I will say two things that could be considered negative. Since this is a series, the book ends in a bit of a cliffhanger, with the bad guys making off with some of our good guys. I think I was just as infuriated as Furcho and Kyle were when they got away, but it does set up the basis for the struggle in the next book. I thought Maya’s prophecy was perfect. But I know a lot of people don’t like cliffhangers, myself included (I want the next book NOW!). The second thing is Jael. I never got a complete feeling of loss in the immediacy of the battle, or with Alyssa and Second’s scene after. Perhaps I just couldn’t believe that the author could be that cruel, unless she’s been taking lessons from George RR Martin. But I kind of expected the ending. Although I will say that I love the last two lines. Perfect. This is definitely a recommend from me, for anybody who loves fantasy.

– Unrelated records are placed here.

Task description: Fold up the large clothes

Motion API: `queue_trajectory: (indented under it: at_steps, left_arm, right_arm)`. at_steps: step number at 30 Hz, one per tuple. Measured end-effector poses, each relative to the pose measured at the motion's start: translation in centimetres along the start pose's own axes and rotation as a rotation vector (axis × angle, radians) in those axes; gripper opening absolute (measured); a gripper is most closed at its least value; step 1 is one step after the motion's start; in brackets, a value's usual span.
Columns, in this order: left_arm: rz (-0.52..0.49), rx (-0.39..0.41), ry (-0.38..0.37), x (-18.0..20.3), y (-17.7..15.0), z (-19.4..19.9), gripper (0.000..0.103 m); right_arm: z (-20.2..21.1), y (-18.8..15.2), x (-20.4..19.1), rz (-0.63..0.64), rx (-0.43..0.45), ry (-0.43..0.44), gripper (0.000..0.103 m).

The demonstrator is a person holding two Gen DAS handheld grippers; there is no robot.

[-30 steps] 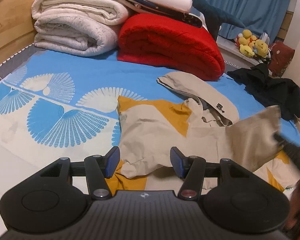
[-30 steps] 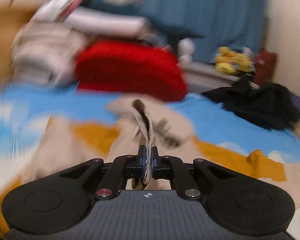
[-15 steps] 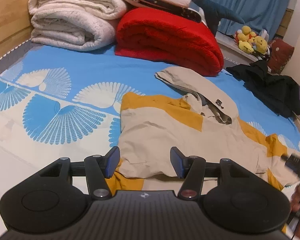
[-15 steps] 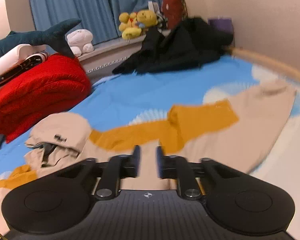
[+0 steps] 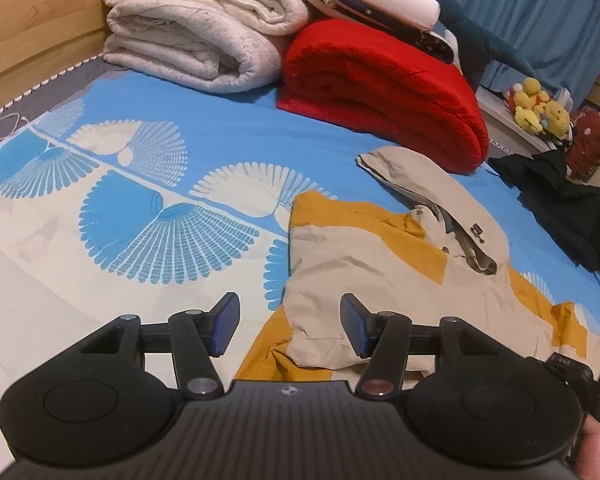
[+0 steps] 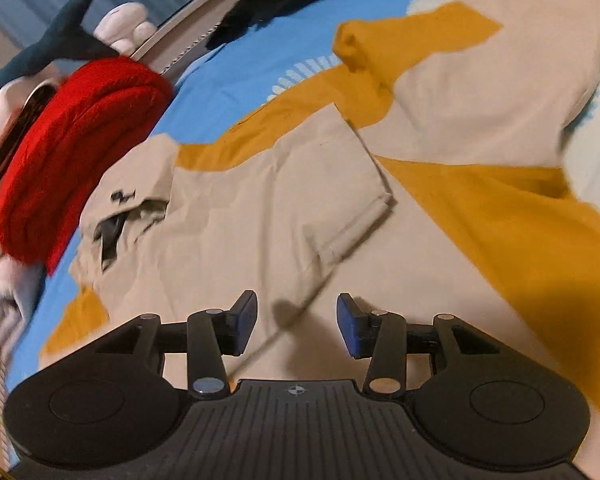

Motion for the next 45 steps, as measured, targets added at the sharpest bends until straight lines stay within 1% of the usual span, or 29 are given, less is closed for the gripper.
queue_trajectory:
  at_steps: [2,3,5,7,8,10,12,13,16,17,18,19,21,23,24,25,27,28,30,31,33,35,36,37,38,39,40,42,45]
  left_arm:
    - [0.0,-0.004,0.0,0.1,-0.1,-0.2,0.061]
    - [-0.004,-0.004,0.0,0.1,-0.1,-0.2,0.061]
    - [-0.015,-0.003,-0.001,0.2,-0.2,-0.2,0.061]
    - [-0.017,-0.004,0.0,0.2,-0.3,-0.3,0.061]
    - [-0.018,-0.006,-0.001,0.1,-0.3,-0.3,0.061]
    - [-0.018,-0.006,0.0,0.0,-0.3,-0.4,0.061]
    - [-0.02,-0.008,-0.002,0.0,-0.4,-0.4,0.061]
    - [-0.021,-0.009,-0.006,0.1,-0.5,-0.3,0.061]
    - [-0.028,-0.01,-0.012,0.4,-0.6,-0.3,0.061]
    - [-0.032,-0.011,-0.013,0.5,-0.7,-0.3,0.061]
    - [-0.033,-0.012,-0.013,0.5,-0.8,-0.3,0.061]
    - [-0.033,-0.014,-0.012,0.5,-0.8,-0.4,0.061]
    - [-0.03,-0.017,-0.014,0.6,-0.9,-0.4,0.061]
    - [-0.031,-0.017,-0.017,0.7,-0.9,-0.4,0.061]
    - [-0.033,-0.018,-0.02,0.8,-0.9,-0.4,0.061]
    - [-0.036,-0.02,-0.023,1.0,-1.0,-0.4,0.061]
    - [-0.04,-0.024,-0.027,1.1,-1.0,-0.5,0.061]
    - [-0.039,-0.026,-0.027,1.0,-1.0,-0.5,0.061]
    - [-0.031,-0.027,-0.028,1.0,-1.0,-0.5,0.061]
    - [-0.028,-0.026,-0.03,1.0,-0.9,-0.5,0.061]
    - [-0.028,-0.024,-0.033,1.0,-0.8,-0.5,0.061]
    - [-0.031,-0.024,-0.035,1.2,-0.8,-0.5,0.061]
    - [-0.031,-0.024,-0.035,1.3,-0.8,-0.5,0.061]
    - [-0.033,-0.025,-0.035,1.4,-0.9,-0.5,0.061]
    - [-0.036,-0.026,-0.036,1.6,-0.9,-0.5,0.061]
    - [-0.038,-0.027,-0.037,1.7,-1.0,-0.5,0.061]
    - [-0.041,-0.026,-0.038,1.8,-1.0,-0.5,0.061]
    - [-0.047,-0.025,-0.04,2.1,-1.1,-0.4,0.061]
    - [-0.058,-0.025,-0.039,2.7,-1.4,-0.5,0.061]
  right_arm:
    - [-1.3,0.6,-0.2,-0.011,0.003,-0.029,0.027]
    - [-1.4,0.8,-0.2,-0.017,0.021,-0.063,0.005]
    - [-0.3,1.5,-1.1,-0.009,0.091,-0.056,0.001]
    - [2.4,2.2,-2.7,0.055,0.204,-0.033,0.001]
    - [4.0,2.6,-3.5,0.081,0.26,-0.012,0.001]
    - [6.2,3.2,-4.0,0.109,0.326,-0.014,0.0]
    - [6.8,3.7,-3.3,0.123,0.344,-0.114,0.001]
    - [6.4,3.8,-2.8,0.142,0.341,-0.175,0.005]
    - [4.7,3.9,-1.0,0.143,0.262,-0.324,0.01]
    - [5.0,3.8,-0.6,0.122,0.279,-0.355,0.013]
    - [5.4,3.6,-0.8,0.123,0.304,-0.363,0.016]
    - [5.7,3.1,-1.4,0.152,0.328,-0.355,0.017]
    - [6.1,1.6,-3.6,0.243,0.381,-0.304,0.017]
    - [5.8,0.0,-6.2,0.318,0.388,-0.193,0.028]
    - [5.2,-1.0,-7.5,0.359,0.361,-0.133,0.034]
    - [4.4,-2.0,-8.7,0.395,0.324,-0.08,0.037]
    - [1.9,-3.8,-10.5,0.442,0.191,0.018,0.042]
    - [0.4,-4.6,-10.8,0.458,0.12,0.013,0.042]
    - [-2.5,-6.1,-10.0,0.487,-0.005,-0.084,0.042]
    - [-2.8,-6.4,-10.0,0.503,-0.007,-0.094,0.041]
    - [-1.9,-6.1,-10.7,0.538,0.033,-0.096,0.041]
    - [-0.8,-5.3,-10.8,0.494,0.066,-0.046,0.042]
    - [-0.5,-4.8,-10.2,0.484,0.071,-0.051,0.043]
    - [-0.7,-4.5,-9.6,0.486,0.057,-0.085,0.043]
    - [-1.4,-4.2,-8.6,0.489,0.015,-0.13,0.043]
    - [-1.8,-4.0,-7.6,0.475,-0.022,-0.152,0.042]
    - [-1.3,-3.5,-7.0,0.45,-0.022,-0.153,0.041]
    - [0.4,-1.7,-6.1,0.416,0.019,-0.144,0.041]
    - [3.5,1.0,-4.3,0.42,0.088,-0.118,0.042]
Point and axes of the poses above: each gripper's, at about its wrist camera, not at the fingertips, and z roughly against the way its jaws point, x to its right, y to its top, the point moved 6 cm from there along -z, roughly the way its jaws point, and after that the axes turned 2 degrees about -y, right-handed, at the moved point
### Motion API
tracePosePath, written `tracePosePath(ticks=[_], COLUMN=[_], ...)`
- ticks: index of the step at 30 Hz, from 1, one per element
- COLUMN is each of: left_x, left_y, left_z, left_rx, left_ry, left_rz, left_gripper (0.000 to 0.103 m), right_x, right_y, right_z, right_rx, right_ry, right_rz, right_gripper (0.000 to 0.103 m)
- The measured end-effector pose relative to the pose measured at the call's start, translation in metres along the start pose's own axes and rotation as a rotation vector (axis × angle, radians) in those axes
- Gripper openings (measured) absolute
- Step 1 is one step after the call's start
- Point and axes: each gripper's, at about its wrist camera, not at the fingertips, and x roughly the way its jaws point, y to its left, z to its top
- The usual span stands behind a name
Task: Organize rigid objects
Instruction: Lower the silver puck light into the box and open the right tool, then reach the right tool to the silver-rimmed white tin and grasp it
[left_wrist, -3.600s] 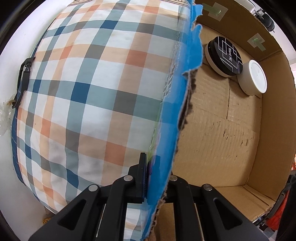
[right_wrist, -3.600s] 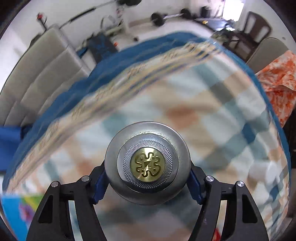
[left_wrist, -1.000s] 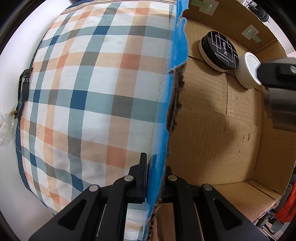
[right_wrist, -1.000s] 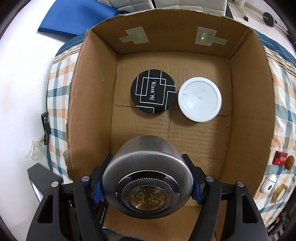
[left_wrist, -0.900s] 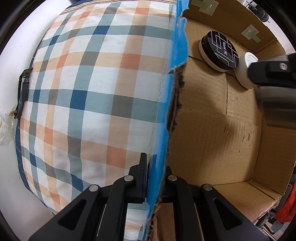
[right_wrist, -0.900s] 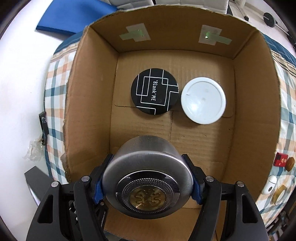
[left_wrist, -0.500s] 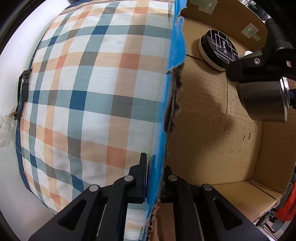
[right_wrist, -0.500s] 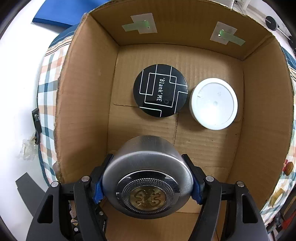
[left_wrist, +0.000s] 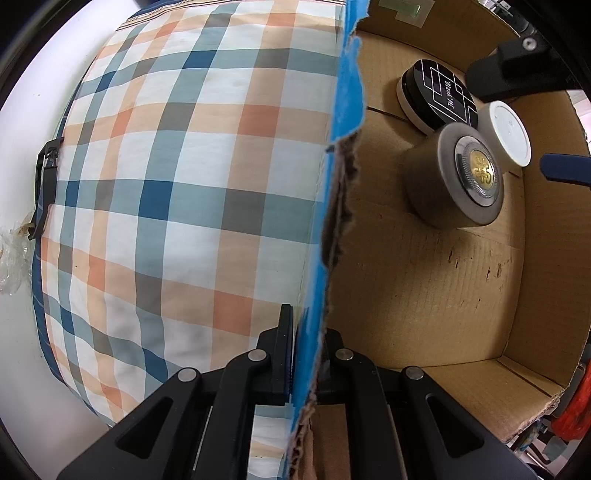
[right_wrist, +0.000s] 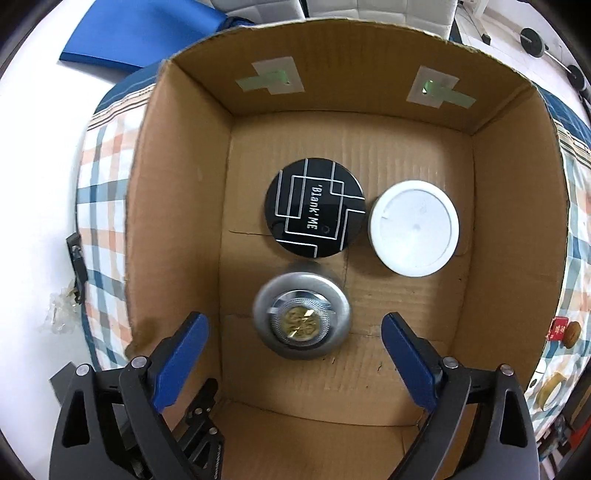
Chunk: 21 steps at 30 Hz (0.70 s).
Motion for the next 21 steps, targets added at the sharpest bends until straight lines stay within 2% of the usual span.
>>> tracePosePath(ticks=[2, 13, 17, 21], left_x=[0.000, -0.001, -0.002, -0.002], left_y=[0.000, -0.001, -0.001, -0.003], left_z=[0.000, -0.001, -0.001, -0.002], left_rx=[-0.001, -0.002, -0.002, 0.001], left_ry=[0.000, -0.006, -0.006, -0.006], left_rz=[-0.001, 0.003, 0.004, 0.011], left_gripper=[0.005, 0.005, 0.005, 0.005], right_x=[-0.003, -0.022, -0.030, -0.042], right_y=[0.001, -0.024, -0.035, -0.041], right_z=[0.000, -0.021, -0.031, -0.039], right_rx=[-0.001, 0.043, 0.055, 0.041], right_ry=[0.000, -0.007, -0.038, -0.093], right_rz=[-0.001, -0.009, -0.011, -0.067], right_gripper=[0.103, 0.103, 0.103, 0.103])
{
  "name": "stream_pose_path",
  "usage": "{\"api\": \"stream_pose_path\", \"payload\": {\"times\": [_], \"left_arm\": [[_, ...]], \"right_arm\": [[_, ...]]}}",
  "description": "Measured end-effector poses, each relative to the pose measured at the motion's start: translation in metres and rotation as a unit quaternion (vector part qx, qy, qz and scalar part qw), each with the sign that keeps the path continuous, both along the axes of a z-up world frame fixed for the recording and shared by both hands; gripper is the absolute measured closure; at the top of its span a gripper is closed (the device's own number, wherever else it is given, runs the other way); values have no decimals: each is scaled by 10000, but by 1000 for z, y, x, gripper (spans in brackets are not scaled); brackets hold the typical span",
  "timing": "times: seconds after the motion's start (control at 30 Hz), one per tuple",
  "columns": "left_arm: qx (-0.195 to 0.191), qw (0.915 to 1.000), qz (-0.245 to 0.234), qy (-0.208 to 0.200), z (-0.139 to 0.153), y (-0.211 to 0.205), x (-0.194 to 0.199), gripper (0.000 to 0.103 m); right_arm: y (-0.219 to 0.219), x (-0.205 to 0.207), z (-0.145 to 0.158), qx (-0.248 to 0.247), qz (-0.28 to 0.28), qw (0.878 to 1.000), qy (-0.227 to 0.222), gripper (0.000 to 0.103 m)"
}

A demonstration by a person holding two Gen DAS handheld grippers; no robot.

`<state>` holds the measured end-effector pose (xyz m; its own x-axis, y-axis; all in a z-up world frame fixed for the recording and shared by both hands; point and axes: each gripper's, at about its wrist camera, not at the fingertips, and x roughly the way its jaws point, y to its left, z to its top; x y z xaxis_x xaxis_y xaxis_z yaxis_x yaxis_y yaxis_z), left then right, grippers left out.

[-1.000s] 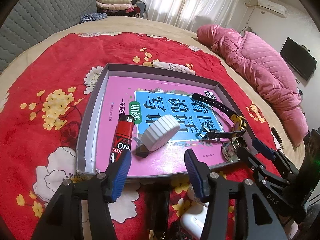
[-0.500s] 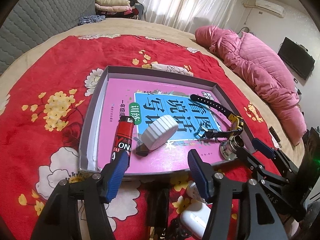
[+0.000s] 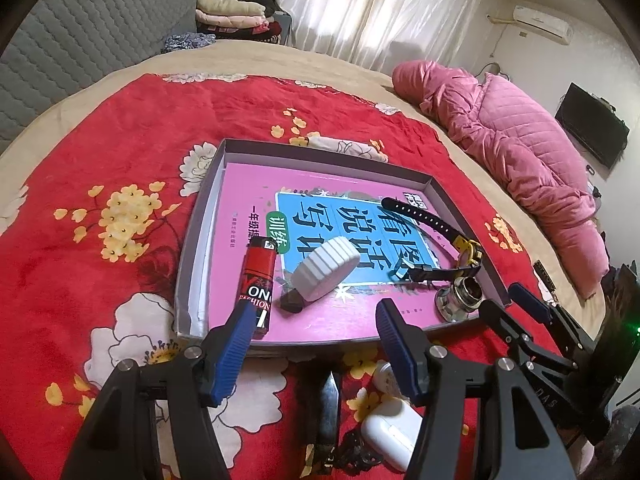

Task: Organize rigid objects
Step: 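Withdraw both open grippers from the box back toward the remaining items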

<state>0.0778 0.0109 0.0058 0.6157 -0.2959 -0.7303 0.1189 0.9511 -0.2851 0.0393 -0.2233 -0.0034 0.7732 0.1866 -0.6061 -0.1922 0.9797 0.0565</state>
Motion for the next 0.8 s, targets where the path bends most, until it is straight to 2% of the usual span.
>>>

D. Jackson Leigh grew up barefoot and happy, swimming in farm ponds and riding rude ponies in rural south Georgia. Her love of reading was nurtured early on by her grandmother, an English teacher who patiently taught her to work New York Times crossword puzzles in the daily paper, and by her mother who stretched the slim family budget to bring home grocery store copies of Trixie Belden mysteries and Bobbsey Twins adventures that Jackson would sit up all night reading.
It was her passion for writing led her quite accidentally to a career in journalism and, ultimately, North Carolina where she lives with her small pack of three terror, uh, terriers.